The first part of the conference was a talk and welcome, then a quiz, for which I somehow ended up in the final five out of 200 people. It was slightly nerve-wracking going up onto the front stage, but I was thankful that I didn't trip up/down the steps. Plus it was nice to be clapped even when I got the question wrong (and a relief to sit back down again!).
The talk by Donna Fraser was inspirational. England Athletics CEO Chris Jones mentioned parkrun in his talk; it's always lovely when people speak so positively about parkrun.
After the break, it was the first workshop; I chose the one on Communications. I thought this would be useful as I help with the Twitter accounts for Shrewsbury parkrun and parkrun UK. It was nice to get a few ideas and share knowledge.
I was also able to catch up wth Glenn, who is a parkrun Run Director and running coach for Shropshire Shufflers. (Glenn, Donna and Margaret pictured)
After lunch (which was tasty and plentiful) there was an activity around the tables in the Great Hall. It was interesting to hear stories from the other people on my table of why they volunteer and what volunteering means to them.
Then the second workshop of the day. I went to the one on how to have difficult conversations; also very interesting, but it couldn't have been more different than the first workshop on Communications. I found it quite heavy-going as it was so in-depth and brought up issues which I didn't want to think about (the whole point of the workshop and why I chose that particular one).
There was then the keynote talk by Mark Russell of The Art of Brilliance. This was one of the most engaging, inspirational speeches I have ever heard. There was so much to take in with all of the talks, but what stayed with me particularly was the part about perception, e.g. how two different volunteers can hear instructions from someone and carry them out in completely different ways. Plus the part about being happy and positive and how life is for living (I have often let opportunities and life pass me by). After the workshops and talks were over, I went up to Mark (not natural for me at all, as I am not a confident person) and said to him how brilliant his talk was and how everyone was especially moved by the video. Mark said that he didn't think he'd ever quite such a reaction to it when everyone clapped afterwards nor had he ever had such a receptive audience.
I thought the whole conference was powerful and emotional. It was an amazing opportunity, something that doesn't come along very often. It was great to be listened to, to be able to talk about what matters to us (I could chat about parkrun all day long!) to have fun, to meet people, to be around 200 positive, happy people. My one regret was that I didn't talk to more people, but that is something to learn for the future. It was an energizing and inspiring day and I was honoured to be part of it. Probably the last time I felt so inspired was about four years ago when I did my first parkrun.

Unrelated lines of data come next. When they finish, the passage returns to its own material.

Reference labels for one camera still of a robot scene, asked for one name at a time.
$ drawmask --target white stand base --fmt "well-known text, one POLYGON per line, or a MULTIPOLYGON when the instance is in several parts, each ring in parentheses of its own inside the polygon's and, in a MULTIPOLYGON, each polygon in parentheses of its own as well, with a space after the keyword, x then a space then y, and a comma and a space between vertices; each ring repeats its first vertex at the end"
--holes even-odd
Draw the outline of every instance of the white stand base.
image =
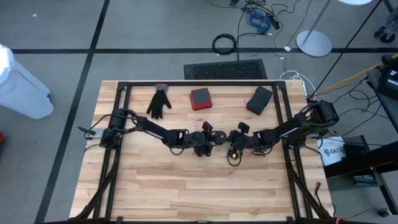
POLYGON ((329 37, 321 32, 313 30, 307 41, 303 44, 309 30, 299 33, 296 44, 304 53, 314 57, 323 57, 331 52, 331 41, 329 37))

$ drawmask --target metal pole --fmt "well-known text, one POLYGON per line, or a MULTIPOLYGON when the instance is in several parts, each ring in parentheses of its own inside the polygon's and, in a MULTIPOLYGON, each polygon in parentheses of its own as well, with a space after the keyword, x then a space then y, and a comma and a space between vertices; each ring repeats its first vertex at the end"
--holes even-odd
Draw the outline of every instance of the metal pole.
POLYGON ((307 36, 305 36, 303 44, 304 45, 307 41, 307 39, 310 37, 312 31, 314 30, 315 26, 318 24, 319 20, 321 19, 323 13, 326 11, 327 7, 329 6, 329 3, 331 2, 331 0, 328 0, 328 2, 326 2, 325 6, 323 7, 321 13, 319 13, 318 18, 316 19, 316 21, 314 22, 314 24, 312 25, 310 32, 308 32, 307 36))

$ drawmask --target black glove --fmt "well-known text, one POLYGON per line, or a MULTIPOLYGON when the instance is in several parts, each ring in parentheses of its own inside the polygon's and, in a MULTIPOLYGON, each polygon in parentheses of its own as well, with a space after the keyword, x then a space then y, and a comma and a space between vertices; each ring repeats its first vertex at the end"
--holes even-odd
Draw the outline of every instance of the black glove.
POLYGON ((152 111, 151 118, 163 118, 162 116, 162 109, 163 105, 166 104, 166 106, 171 109, 172 105, 170 104, 169 99, 167 99, 166 93, 164 90, 157 90, 154 97, 152 98, 152 101, 150 102, 150 105, 147 110, 147 114, 152 111))

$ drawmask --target red object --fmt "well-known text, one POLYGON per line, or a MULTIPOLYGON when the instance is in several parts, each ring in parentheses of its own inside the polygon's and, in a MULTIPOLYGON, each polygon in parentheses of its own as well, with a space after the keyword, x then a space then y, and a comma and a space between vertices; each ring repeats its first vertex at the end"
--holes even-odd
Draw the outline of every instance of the red object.
POLYGON ((207 88, 192 90, 189 96, 191 98, 193 110, 201 110, 205 108, 211 108, 213 106, 210 98, 210 93, 207 88))

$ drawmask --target blue cable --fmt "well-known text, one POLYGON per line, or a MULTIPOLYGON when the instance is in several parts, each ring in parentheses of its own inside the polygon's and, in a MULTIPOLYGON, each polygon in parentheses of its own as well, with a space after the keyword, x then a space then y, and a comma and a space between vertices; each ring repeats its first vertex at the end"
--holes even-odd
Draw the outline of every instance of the blue cable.
POLYGON ((247 13, 248 25, 257 28, 258 32, 267 32, 271 28, 271 21, 262 12, 253 10, 247 13))

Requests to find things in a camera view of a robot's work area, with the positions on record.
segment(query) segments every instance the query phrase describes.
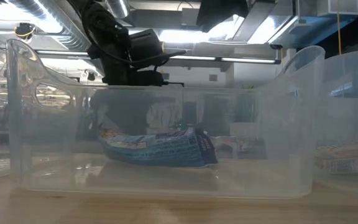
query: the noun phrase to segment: snack package
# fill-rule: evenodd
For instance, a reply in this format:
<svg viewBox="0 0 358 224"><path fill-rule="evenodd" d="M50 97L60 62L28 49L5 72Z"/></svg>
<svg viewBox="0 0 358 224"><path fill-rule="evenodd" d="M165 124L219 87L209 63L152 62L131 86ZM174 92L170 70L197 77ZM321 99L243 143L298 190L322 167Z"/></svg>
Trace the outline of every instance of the snack package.
<svg viewBox="0 0 358 224"><path fill-rule="evenodd" d="M218 163L210 138L198 128L130 136L105 117L99 126L99 141L108 158L130 164L206 167Z"/></svg>
<svg viewBox="0 0 358 224"><path fill-rule="evenodd" d="M319 147L316 165L330 174L358 174L358 143Z"/></svg>

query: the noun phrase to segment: yellow cable
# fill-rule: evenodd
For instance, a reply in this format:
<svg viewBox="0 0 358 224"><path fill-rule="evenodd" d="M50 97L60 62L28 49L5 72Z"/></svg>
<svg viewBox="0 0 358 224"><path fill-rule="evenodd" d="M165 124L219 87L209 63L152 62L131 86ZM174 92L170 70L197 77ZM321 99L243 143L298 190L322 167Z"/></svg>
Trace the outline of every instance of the yellow cable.
<svg viewBox="0 0 358 224"><path fill-rule="evenodd" d="M339 0L336 1L337 10L336 10L336 19L338 23L338 45L339 45L339 55L342 54L342 43L341 43L341 18L339 16Z"/></svg>
<svg viewBox="0 0 358 224"><path fill-rule="evenodd" d="M35 27L32 29L32 31L30 31L29 33L26 33L26 34L16 34L16 36L18 36L18 37L26 37L26 36L28 36L28 35L30 35L30 34L32 34L32 33L34 33L34 31L35 31Z"/></svg>

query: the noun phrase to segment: table surface
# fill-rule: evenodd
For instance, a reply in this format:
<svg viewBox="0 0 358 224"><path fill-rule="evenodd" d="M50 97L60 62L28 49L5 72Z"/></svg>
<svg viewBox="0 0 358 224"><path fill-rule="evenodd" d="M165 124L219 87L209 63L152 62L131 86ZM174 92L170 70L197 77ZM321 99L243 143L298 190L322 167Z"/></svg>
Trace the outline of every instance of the table surface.
<svg viewBox="0 0 358 224"><path fill-rule="evenodd" d="M358 194L319 184L293 200L35 192L16 189L7 175L0 223L358 223Z"/></svg>

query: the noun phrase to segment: blue snack bag
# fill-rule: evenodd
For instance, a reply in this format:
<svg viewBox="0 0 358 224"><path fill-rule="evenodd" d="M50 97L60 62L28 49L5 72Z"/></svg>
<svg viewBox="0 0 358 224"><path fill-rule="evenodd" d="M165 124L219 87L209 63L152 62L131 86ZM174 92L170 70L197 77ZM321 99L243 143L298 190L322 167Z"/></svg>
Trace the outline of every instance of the blue snack bag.
<svg viewBox="0 0 358 224"><path fill-rule="evenodd" d="M218 163L213 143L201 129L130 136L110 119L102 117L98 138L110 159L167 167L206 167Z"/></svg>

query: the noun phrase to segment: wooden table
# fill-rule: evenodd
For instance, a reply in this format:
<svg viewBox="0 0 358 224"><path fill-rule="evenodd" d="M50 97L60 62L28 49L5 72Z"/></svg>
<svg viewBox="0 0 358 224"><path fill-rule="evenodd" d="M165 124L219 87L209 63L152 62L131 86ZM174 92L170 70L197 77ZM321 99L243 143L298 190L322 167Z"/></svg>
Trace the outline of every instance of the wooden table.
<svg viewBox="0 0 358 224"><path fill-rule="evenodd" d="M0 223L358 223L358 195L314 184L295 200L33 192L0 177Z"/></svg>

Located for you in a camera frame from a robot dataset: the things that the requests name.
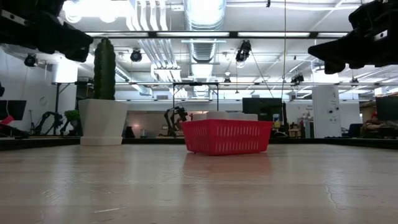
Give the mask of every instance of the black monitor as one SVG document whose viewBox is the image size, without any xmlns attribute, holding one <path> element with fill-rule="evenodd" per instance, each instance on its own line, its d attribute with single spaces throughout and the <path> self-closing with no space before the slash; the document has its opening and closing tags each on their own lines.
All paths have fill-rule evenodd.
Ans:
<svg viewBox="0 0 398 224">
<path fill-rule="evenodd" d="M 15 121 L 24 117 L 26 100 L 0 100 L 0 120 L 11 115 Z"/>
<path fill-rule="evenodd" d="M 376 97 L 376 108 L 381 121 L 398 120 L 398 96 Z"/>
<path fill-rule="evenodd" d="M 274 114 L 279 114 L 279 121 L 282 122 L 282 100 L 280 98 L 243 98 L 243 113 L 257 114 L 259 121 L 273 121 Z"/>
</svg>

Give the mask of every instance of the white planter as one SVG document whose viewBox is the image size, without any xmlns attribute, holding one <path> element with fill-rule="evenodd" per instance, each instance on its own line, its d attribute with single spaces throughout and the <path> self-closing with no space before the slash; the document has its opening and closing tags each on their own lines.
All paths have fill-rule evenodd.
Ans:
<svg viewBox="0 0 398 224">
<path fill-rule="evenodd" d="M 127 104 L 113 100 L 81 100 L 79 111 L 82 146 L 116 146 L 122 143 Z"/>
</svg>

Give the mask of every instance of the ceiling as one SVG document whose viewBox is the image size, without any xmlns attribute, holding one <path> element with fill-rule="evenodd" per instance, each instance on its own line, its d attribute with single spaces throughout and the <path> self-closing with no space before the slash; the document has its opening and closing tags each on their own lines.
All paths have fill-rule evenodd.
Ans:
<svg viewBox="0 0 398 224">
<path fill-rule="evenodd" d="M 354 11 L 354 7 L 359 6 L 361 1 L 289 0 L 286 2 L 286 11 L 284 9 L 284 1 L 271 1 L 270 7 L 265 7 L 263 3 L 265 1 L 227 0 L 223 30 L 349 32 L 351 24 L 348 22 L 348 16 Z M 186 30 L 184 12 L 181 10 L 181 8 L 183 9 L 183 1 L 168 0 L 166 1 L 166 6 L 169 29 L 173 31 Z M 350 7 L 350 9 L 320 11 L 320 9 L 325 7 Z M 80 22 L 72 25 L 86 32 L 129 30 L 126 26 L 125 17 L 118 17 L 112 23 L 102 22 L 98 17 L 83 17 Z M 187 78 L 190 76 L 190 56 L 187 44 L 183 44 L 181 40 L 183 39 L 172 39 L 171 42 L 175 58 L 181 68 L 181 77 Z M 150 75 L 151 62 L 145 54 L 143 54 L 141 62 L 133 63 L 129 59 L 132 49 L 140 47 L 137 39 L 111 39 L 111 41 L 118 55 L 118 63 L 126 71 L 130 72 L 130 75 L 135 80 L 142 82 L 153 81 Z M 328 40 L 250 39 L 253 54 L 246 60 L 243 68 L 237 68 L 234 56 L 242 41 L 242 39 L 226 39 L 225 43 L 219 44 L 213 74 L 208 81 L 218 80 L 222 82 L 225 78 L 225 72 L 230 72 L 230 76 L 234 77 L 231 79 L 233 82 L 260 82 L 262 80 L 261 75 L 268 82 L 282 82 L 283 74 L 286 74 L 285 78 L 287 82 L 290 82 L 291 77 L 300 72 L 304 75 L 306 82 L 311 82 L 313 77 L 312 62 L 316 60 L 307 53 L 307 49 L 314 44 L 320 44 Z M 90 67 L 92 67 L 92 61 L 87 63 L 86 68 L 88 69 L 86 71 L 90 71 Z M 360 74 L 377 70 L 378 68 L 371 66 L 359 70 L 345 70 L 339 74 L 339 78 L 341 82 L 348 82 Z M 360 81 L 378 82 L 396 77 L 397 74 L 398 70 L 395 66 L 392 66 L 388 71 L 377 75 L 363 76 L 364 78 Z M 80 75 L 88 76 L 89 72 L 81 72 Z M 371 90 L 375 87 L 368 86 L 365 89 L 368 88 Z"/>
</svg>

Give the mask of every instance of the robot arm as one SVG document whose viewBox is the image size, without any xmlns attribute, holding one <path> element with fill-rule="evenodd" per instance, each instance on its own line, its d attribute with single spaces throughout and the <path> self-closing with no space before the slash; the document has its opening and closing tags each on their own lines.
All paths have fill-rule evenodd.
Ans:
<svg viewBox="0 0 398 224">
<path fill-rule="evenodd" d="M 365 65 L 382 67 L 398 64 L 398 0 L 375 0 L 363 4 L 349 15 L 353 30 L 346 36 L 318 44 L 309 54 L 325 62 L 325 73 L 334 74 L 345 69 Z"/>
<path fill-rule="evenodd" d="M 171 121 L 169 120 L 169 112 L 173 111 L 172 116 L 170 117 Z M 176 136 L 175 134 L 175 124 L 174 124 L 174 115 L 178 114 L 181 118 L 182 121 L 187 121 L 186 116 L 188 115 L 188 113 L 185 111 L 184 108 L 180 108 L 179 106 L 176 106 L 174 108 L 168 109 L 165 113 L 164 113 L 164 118 L 166 119 L 167 122 L 167 127 L 168 127 L 168 131 L 167 131 L 167 135 L 168 136 Z"/>
<path fill-rule="evenodd" d="M 57 128 L 57 127 L 62 125 L 62 121 L 61 121 L 62 115 L 60 115 L 60 114 L 58 114 L 56 112 L 51 112 L 51 111 L 45 112 L 43 114 L 43 116 L 42 116 L 42 119 L 40 120 L 39 125 L 37 125 L 36 128 L 34 129 L 34 133 L 36 135 L 40 135 L 41 134 L 42 128 L 43 128 L 43 124 L 44 124 L 45 120 L 47 120 L 47 118 L 49 118 L 50 115 L 53 115 L 54 119 L 55 119 L 55 122 L 53 123 L 53 126 L 51 128 L 53 128 L 53 127 Z"/>
<path fill-rule="evenodd" d="M 85 62 L 93 38 L 60 23 L 57 16 L 64 1 L 0 0 L 0 43 L 46 54 L 59 51 L 70 60 Z"/>
</svg>

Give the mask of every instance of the light fixture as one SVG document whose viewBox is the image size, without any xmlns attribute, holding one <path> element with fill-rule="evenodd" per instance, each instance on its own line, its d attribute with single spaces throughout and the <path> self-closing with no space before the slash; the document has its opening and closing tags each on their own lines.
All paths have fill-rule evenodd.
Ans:
<svg viewBox="0 0 398 224">
<path fill-rule="evenodd" d="M 309 32 L 238 32 L 238 37 L 308 37 Z"/>
<path fill-rule="evenodd" d="M 77 3 L 74 3 L 71 0 L 65 1 L 63 3 L 62 9 L 65 12 L 65 18 L 67 22 L 74 24 L 81 20 L 81 15 Z"/>
<path fill-rule="evenodd" d="M 229 32 L 158 32 L 158 37 L 228 37 Z"/>
<path fill-rule="evenodd" d="M 302 82 L 304 82 L 303 74 L 299 73 L 298 75 L 292 77 L 291 83 L 299 84 L 299 83 L 302 83 Z"/>
<path fill-rule="evenodd" d="M 91 37 L 113 37 L 113 38 L 126 38 L 126 37 L 148 37 L 147 32 L 86 32 Z"/>
<path fill-rule="evenodd" d="M 236 62 L 237 68 L 243 68 L 245 66 L 245 62 Z"/>
<path fill-rule="evenodd" d="M 140 62 L 142 60 L 142 54 L 140 49 L 133 49 L 130 55 L 130 59 L 133 62 Z"/>
<path fill-rule="evenodd" d="M 242 42 L 242 45 L 240 47 L 240 49 L 238 50 L 237 54 L 236 54 L 236 62 L 238 63 L 242 63 L 245 62 L 246 59 L 248 59 L 249 55 L 250 55 L 250 51 L 251 51 L 251 44 L 250 41 L 248 40 L 244 40 Z"/>
<path fill-rule="evenodd" d="M 225 40 L 181 40 L 183 44 L 225 44 Z"/>
<path fill-rule="evenodd" d="M 318 37 L 336 37 L 336 38 L 339 38 L 339 37 L 344 37 L 347 34 L 348 33 L 339 33 L 339 32 L 336 32 L 336 33 L 319 33 Z"/>
<path fill-rule="evenodd" d="M 116 17 L 114 17 L 112 15 L 103 15 L 99 19 L 101 19 L 101 21 L 103 21 L 105 23 L 112 23 L 116 20 Z"/>
<path fill-rule="evenodd" d="M 36 67 L 37 66 L 36 54 L 28 54 L 24 60 L 24 64 L 28 67 Z"/>
</svg>

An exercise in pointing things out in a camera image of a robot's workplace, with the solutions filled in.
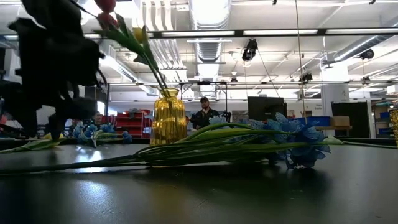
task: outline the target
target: yellow glass vase
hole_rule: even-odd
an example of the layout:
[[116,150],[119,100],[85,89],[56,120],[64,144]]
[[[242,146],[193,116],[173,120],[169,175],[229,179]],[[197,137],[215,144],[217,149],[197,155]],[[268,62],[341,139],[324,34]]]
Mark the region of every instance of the yellow glass vase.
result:
[[177,98],[178,89],[167,88],[155,102],[154,120],[150,133],[150,144],[169,144],[187,135],[185,105]]

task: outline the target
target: cardboard box
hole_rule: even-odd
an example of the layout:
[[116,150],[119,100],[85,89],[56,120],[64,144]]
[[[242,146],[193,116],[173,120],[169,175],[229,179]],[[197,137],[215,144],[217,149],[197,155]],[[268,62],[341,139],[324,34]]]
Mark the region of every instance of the cardboard box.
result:
[[332,126],[350,126],[349,116],[333,116],[331,118],[330,124]]

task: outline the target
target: red tulip
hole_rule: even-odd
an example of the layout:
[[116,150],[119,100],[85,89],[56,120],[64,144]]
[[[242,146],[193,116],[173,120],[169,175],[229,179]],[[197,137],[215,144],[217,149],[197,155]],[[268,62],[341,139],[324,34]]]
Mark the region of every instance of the red tulip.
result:
[[113,25],[116,28],[119,28],[118,22],[115,19],[113,19],[113,17],[106,12],[102,12],[101,14],[99,14],[98,20],[100,21],[99,24],[101,25],[102,29],[109,29],[110,25]]
[[116,0],[95,0],[95,4],[106,13],[113,12],[116,6]]

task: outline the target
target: shelving unit
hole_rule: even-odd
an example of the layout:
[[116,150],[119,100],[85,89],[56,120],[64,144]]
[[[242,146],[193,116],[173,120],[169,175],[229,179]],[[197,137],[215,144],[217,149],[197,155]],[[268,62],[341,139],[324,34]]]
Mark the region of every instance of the shelving unit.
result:
[[385,116],[389,110],[388,106],[375,106],[373,108],[376,138],[394,138],[390,117]]
[[134,138],[149,139],[150,132],[147,130],[152,126],[152,121],[144,117],[148,113],[150,113],[149,110],[133,112],[133,116],[131,116],[131,113],[118,113],[115,125],[116,132],[128,131]]

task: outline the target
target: vase
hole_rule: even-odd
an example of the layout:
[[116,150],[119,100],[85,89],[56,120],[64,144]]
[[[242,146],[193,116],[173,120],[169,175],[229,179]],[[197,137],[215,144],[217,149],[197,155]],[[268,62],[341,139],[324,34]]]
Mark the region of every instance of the vase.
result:
[[394,132],[394,137],[398,147],[398,109],[390,110],[389,115],[392,123],[392,131]]
[[162,97],[155,102],[150,144],[170,144],[187,135],[185,105],[177,98],[178,89],[160,91]]

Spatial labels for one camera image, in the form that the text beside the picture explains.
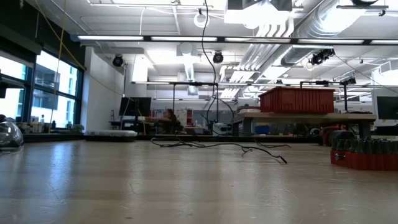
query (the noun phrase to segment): black cable
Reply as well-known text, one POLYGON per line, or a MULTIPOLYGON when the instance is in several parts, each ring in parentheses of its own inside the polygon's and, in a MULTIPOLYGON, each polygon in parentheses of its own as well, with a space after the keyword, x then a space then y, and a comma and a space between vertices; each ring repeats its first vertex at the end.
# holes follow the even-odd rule
MULTIPOLYGON (((275 155, 271 154, 269 151, 267 151, 266 149, 262 149, 260 147, 242 146, 240 144, 232 143, 232 142, 229 142, 229 143, 217 143, 217 144, 211 144, 211 145, 204 145, 204 144, 199 144, 199 143, 196 143, 196 142, 185 142, 185 141, 181 140, 177 136, 177 133, 178 132, 175 132, 174 137, 176 138, 178 143, 175 143, 175 144, 158 144, 155 141, 164 141, 164 139, 159 139, 159 138, 152 138, 150 141, 151 141, 151 143, 153 143, 153 144, 155 144, 157 146, 160 146, 160 147, 189 146, 189 147, 197 147, 197 148, 203 149, 203 148, 215 147, 215 146, 239 146, 239 147, 241 147, 241 150, 243 151, 242 156, 245 155, 247 152, 251 152, 253 149, 257 149, 257 150, 260 150, 260 151, 263 151, 263 152, 267 153, 268 155, 270 155, 273 158, 281 159, 285 164, 287 164, 287 161, 281 155, 275 156, 275 155)), ((278 146, 263 145, 263 144, 257 142, 256 140, 254 140, 254 141, 257 143, 257 145, 259 145, 261 147, 266 147, 266 148, 276 148, 276 147, 283 147, 283 146, 290 147, 289 145, 286 145, 286 144, 278 145, 278 146)))
POLYGON ((373 80, 371 77, 369 77, 369 76, 363 74, 362 72, 358 71, 358 69, 352 67, 349 63, 347 63, 346 61, 344 61, 343 59, 341 59, 341 58, 340 58, 339 56, 337 56, 336 54, 335 54, 335 56, 336 56, 336 58, 340 59, 343 63, 345 63, 346 65, 348 65, 350 68, 352 68, 353 70, 355 70, 355 71, 358 72, 359 74, 361 74, 361 75, 363 75, 364 77, 370 79, 370 80, 373 81, 374 83, 377 83, 378 85, 380 85, 380 86, 382 86, 382 87, 384 87, 384 88, 386 88, 386 89, 388 89, 388 90, 390 90, 390 91, 393 91, 394 93, 397 93, 397 94, 398 94, 398 91, 395 91, 395 90, 393 90, 392 88, 388 88, 388 87, 386 87, 386 86, 384 86, 384 85, 382 85, 382 84, 376 82, 376 81, 373 80))
POLYGON ((229 104, 227 104, 225 101, 223 101, 222 99, 219 99, 219 100, 220 100, 221 102, 223 102, 223 103, 229 108, 229 110, 231 111, 231 113, 232 113, 231 125, 233 125, 234 119, 235 119, 235 113, 234 113, 234 111, 232 110, 231 106, 230 106, 229 104))
MULTIPOLYGON (((203 32, 202 32, 202 35, 201 35, 201 49, 203 50, 203 53, 205 54, 205 56, 206 56, 206 58, 207 58, 207 61, 210 63, 211 67, 213 68, 214 80, 213 80, 213 92, 212 92, 212 94, 211 94, 211 97, 213 97, 213 96, 214 96, 214 92, 215 92, 216 76, 217 76, 217 74, 216 74, 216 68, 214 67, 213 63, 210 61, 209 57, 208 57, 207 54, 206 54, 205 46, 204 46, 204 43, 203 43, 203 40, 204 40, 204 38, 205 38, 206 26, 207 26, 208 21, 209 21, 209 7, 208 7, 208 5, 207 5, 207 0, 205 0, 205 5, 206 5, 206 22, 205 22, 205 26, 204 26, 204 28, 203 28, 203 32)), ((216 100, 216 98, 213 99, 213 101, 211 102, 209 108, 207 109, 207 113, 206 113, 206 117, 207 117, 206 120, 207 120, 207 121, 208 121, 208 118, 209 118, 209 111, 210 111, 210 108, 211 108, 211 106, 213 105, 213 103, 214 103, 214 101, 216 100)))

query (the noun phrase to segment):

My favourite quote to take away from the day is: "If you think you can or if you think you can't, you're right". On a personal level, I think this highlights that being in the right environment and with the right encouragement, anything is possible. I loved that the conference was open to all sports volunteers, there was no hierarchy of whether one type of volunteer was better or more worthy than the other. Volunteering is the perfect way of using one's passion for sport, of equipping people with the power to make better things happen and to change lives.